Si vendo mi vivienda habitual antes de 5 años, ¿tengo que pagar la plusvalía?

No, la plusvalía generada por la venta de la vivienda habitual no está sujeta a impuestos, siempre que el inmueble se haya utilizado como vivienda principal durante la mayor parte del tiempo entre la compra y la venta. Si no se cumple esta condición, la plusvalía pasa a ser imponible. Es importante no confundir esta regla con la pérdida de las ventajas fiscales por ‘primera vivienda’, que se produce si se vende antes de los 5 años sin readquirir otra vivienda habitual en el plazo de un año.

¿Cómo se calcula la plusvalía inmobiliaria?

La plusvalía se calcula como la diferencia entre el precio de venta y el coste de adquisición o construcción. A este coste inicial se le pueden sumar todos los gastos documentados inherentes al bien, como los impuestos pagados en la compra (de registro, IVA), los gastos notariales y los costes de eventuales intervenciones de reforma o mantenimiento extraordinario.

He heredado una casa y me gustaría venderla. ¿Tengo que pagar impuestos sobre la plusvalía?

No, las plusvalías que se derivan de la venta de inmuebles recibidos por sucesión están siempre exentas de tributación, independientemente del valor del inmueble o del tiempo que se posea antes de venderlo.

¿Cuáles son las opciones para pagar los impuestos sobre la plusvalía?

El contribuyente tiene dos posibilidades. La primera es la tributación ordinaria, que implica la inclusión de la plusvalía en la propia declaración de la renta (casilla de ‘rentas diversas’); esta se sumará a las demás rentas y se gravará según los tipos progresivos del IRPF. La segunda opción es el impuesto sustitutivo del 26%, que se puede solicitar directamente al notario en el momento de la escritura. El notario se encargará de liquidar el impuesto en nombre del vendedor.

He vendido un inmueble reformado con el Superbonus, ¿hay impuestos adicionales?

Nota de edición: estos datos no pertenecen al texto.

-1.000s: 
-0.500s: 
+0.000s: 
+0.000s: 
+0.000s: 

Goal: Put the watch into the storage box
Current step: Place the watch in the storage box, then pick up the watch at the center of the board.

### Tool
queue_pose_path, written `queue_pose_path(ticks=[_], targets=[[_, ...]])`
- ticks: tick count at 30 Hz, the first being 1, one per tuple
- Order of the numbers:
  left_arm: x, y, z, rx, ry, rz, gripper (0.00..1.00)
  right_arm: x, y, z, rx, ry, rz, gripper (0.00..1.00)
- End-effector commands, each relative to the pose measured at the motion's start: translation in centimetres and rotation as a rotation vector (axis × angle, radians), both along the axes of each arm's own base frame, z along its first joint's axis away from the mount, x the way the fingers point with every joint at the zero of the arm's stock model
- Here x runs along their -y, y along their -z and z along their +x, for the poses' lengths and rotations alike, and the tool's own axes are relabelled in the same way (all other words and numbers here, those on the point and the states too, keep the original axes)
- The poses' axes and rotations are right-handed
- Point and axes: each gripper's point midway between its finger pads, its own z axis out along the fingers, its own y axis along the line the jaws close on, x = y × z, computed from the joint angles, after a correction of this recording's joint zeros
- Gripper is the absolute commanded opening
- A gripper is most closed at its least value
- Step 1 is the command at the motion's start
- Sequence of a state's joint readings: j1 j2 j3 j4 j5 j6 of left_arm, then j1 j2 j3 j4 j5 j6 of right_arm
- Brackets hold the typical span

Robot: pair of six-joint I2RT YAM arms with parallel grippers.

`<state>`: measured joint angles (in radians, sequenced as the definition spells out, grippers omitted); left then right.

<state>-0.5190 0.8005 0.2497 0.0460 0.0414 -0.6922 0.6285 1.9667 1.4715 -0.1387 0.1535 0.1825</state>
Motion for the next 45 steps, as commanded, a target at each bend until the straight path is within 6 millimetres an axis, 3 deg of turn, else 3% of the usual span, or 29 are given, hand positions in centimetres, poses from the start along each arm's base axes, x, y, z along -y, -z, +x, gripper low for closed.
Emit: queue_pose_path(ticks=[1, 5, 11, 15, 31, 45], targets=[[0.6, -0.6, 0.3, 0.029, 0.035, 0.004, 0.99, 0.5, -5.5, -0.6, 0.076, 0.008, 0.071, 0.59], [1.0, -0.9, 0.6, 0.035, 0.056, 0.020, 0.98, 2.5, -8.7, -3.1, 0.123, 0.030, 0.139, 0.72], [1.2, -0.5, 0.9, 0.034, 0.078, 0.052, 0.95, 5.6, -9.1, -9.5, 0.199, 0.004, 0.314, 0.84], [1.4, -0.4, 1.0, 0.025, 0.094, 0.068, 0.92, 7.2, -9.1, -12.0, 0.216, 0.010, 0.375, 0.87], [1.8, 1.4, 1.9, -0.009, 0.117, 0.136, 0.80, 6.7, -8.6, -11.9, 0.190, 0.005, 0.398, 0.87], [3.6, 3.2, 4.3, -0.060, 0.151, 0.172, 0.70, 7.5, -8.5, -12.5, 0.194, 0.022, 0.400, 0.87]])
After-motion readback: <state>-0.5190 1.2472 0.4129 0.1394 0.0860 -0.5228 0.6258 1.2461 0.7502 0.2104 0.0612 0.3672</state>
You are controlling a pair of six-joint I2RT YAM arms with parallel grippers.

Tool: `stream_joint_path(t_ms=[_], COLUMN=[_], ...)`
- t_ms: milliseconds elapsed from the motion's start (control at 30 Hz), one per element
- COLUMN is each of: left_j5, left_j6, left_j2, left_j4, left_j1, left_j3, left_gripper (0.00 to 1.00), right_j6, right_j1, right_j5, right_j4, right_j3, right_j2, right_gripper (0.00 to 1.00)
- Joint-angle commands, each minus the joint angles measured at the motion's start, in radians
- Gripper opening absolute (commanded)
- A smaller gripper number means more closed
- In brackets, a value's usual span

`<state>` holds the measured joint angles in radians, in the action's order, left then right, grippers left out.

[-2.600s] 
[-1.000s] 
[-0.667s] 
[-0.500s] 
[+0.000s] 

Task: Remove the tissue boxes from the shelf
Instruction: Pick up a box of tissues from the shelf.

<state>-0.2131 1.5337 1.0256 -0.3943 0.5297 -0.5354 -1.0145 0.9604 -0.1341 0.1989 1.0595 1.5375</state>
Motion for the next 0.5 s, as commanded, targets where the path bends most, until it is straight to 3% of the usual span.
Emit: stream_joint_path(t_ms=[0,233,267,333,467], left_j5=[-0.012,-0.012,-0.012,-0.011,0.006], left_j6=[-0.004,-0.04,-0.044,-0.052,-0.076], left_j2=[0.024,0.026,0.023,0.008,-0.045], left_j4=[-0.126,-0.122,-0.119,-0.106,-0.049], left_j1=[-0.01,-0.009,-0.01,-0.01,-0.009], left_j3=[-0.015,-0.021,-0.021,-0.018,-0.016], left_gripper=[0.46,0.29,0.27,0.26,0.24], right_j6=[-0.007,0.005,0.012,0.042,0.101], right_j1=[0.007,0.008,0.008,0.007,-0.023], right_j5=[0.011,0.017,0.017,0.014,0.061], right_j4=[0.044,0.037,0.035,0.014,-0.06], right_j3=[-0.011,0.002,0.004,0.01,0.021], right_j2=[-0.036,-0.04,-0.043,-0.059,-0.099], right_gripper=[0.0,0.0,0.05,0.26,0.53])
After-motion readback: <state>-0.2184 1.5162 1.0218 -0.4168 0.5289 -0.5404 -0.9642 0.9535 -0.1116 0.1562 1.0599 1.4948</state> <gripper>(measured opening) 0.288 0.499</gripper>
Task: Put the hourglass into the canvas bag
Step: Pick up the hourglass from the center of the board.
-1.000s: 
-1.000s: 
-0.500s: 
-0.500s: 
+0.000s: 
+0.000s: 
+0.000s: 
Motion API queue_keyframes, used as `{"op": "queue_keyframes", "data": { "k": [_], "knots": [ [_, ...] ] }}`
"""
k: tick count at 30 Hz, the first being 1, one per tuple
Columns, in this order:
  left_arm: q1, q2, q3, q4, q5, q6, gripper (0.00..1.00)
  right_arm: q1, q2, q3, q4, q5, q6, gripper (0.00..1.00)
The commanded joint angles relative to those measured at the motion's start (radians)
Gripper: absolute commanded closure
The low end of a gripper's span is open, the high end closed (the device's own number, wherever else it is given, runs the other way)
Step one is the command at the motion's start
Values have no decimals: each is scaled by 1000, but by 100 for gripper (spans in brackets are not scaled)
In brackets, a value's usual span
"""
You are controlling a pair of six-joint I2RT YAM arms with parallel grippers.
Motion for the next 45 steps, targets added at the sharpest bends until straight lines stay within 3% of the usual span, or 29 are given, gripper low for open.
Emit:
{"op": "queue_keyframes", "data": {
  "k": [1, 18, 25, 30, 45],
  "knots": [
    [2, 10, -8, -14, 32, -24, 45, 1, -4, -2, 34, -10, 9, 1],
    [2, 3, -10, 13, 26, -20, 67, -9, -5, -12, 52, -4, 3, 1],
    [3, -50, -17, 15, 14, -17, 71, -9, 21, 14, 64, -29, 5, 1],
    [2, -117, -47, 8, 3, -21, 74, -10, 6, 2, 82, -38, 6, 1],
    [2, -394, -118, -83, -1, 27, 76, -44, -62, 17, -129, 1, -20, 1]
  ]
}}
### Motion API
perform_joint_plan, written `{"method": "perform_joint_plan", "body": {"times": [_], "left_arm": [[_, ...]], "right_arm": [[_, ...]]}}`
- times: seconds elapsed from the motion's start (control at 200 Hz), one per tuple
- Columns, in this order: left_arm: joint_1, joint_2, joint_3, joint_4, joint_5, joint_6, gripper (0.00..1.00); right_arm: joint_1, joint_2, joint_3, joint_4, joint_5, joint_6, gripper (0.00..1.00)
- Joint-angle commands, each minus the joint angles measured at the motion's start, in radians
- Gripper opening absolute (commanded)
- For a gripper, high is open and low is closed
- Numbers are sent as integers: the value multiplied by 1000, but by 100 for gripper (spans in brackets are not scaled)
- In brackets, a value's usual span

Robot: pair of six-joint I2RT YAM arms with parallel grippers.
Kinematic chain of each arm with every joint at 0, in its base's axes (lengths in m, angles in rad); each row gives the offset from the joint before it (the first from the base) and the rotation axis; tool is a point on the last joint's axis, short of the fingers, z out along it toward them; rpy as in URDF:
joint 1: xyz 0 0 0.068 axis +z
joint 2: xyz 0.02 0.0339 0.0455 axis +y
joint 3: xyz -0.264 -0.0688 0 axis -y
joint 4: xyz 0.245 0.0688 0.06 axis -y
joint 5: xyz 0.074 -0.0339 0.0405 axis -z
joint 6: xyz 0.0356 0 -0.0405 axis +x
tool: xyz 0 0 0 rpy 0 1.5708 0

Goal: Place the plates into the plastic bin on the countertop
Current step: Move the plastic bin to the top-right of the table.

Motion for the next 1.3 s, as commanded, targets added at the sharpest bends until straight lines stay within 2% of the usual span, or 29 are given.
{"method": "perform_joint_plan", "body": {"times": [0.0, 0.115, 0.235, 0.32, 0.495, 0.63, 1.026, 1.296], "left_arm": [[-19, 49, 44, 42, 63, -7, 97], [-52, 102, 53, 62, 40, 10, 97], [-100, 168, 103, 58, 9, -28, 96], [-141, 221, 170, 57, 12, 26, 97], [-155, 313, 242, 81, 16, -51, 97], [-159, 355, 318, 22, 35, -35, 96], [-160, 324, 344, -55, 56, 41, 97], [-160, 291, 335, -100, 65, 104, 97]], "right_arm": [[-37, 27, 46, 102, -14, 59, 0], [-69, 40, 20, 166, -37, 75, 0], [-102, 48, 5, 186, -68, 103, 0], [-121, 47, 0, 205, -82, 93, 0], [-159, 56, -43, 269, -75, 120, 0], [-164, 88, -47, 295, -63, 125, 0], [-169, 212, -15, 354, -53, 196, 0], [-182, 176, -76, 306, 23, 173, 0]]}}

Sí, la Ley de Presupuestos de 2024 ha introducido una tributación específica para las plusvalías sobre inmuebles (distintos de la vivienda habitual) vendidos en los 10 años siguientes a la finalización de las obras del Superbonus. La plusvalía está sujeta a un impuesto del 26%. Además, durante los primeros 5 años desde la finalización de las obras, los costes de la reforma no son deducibles del cálculo de la plusvalía, mientras que del sexto al décimo año son deducibles al 50%. Quedan excluidos de esta norma los inmuebles adquiridos por sucesión.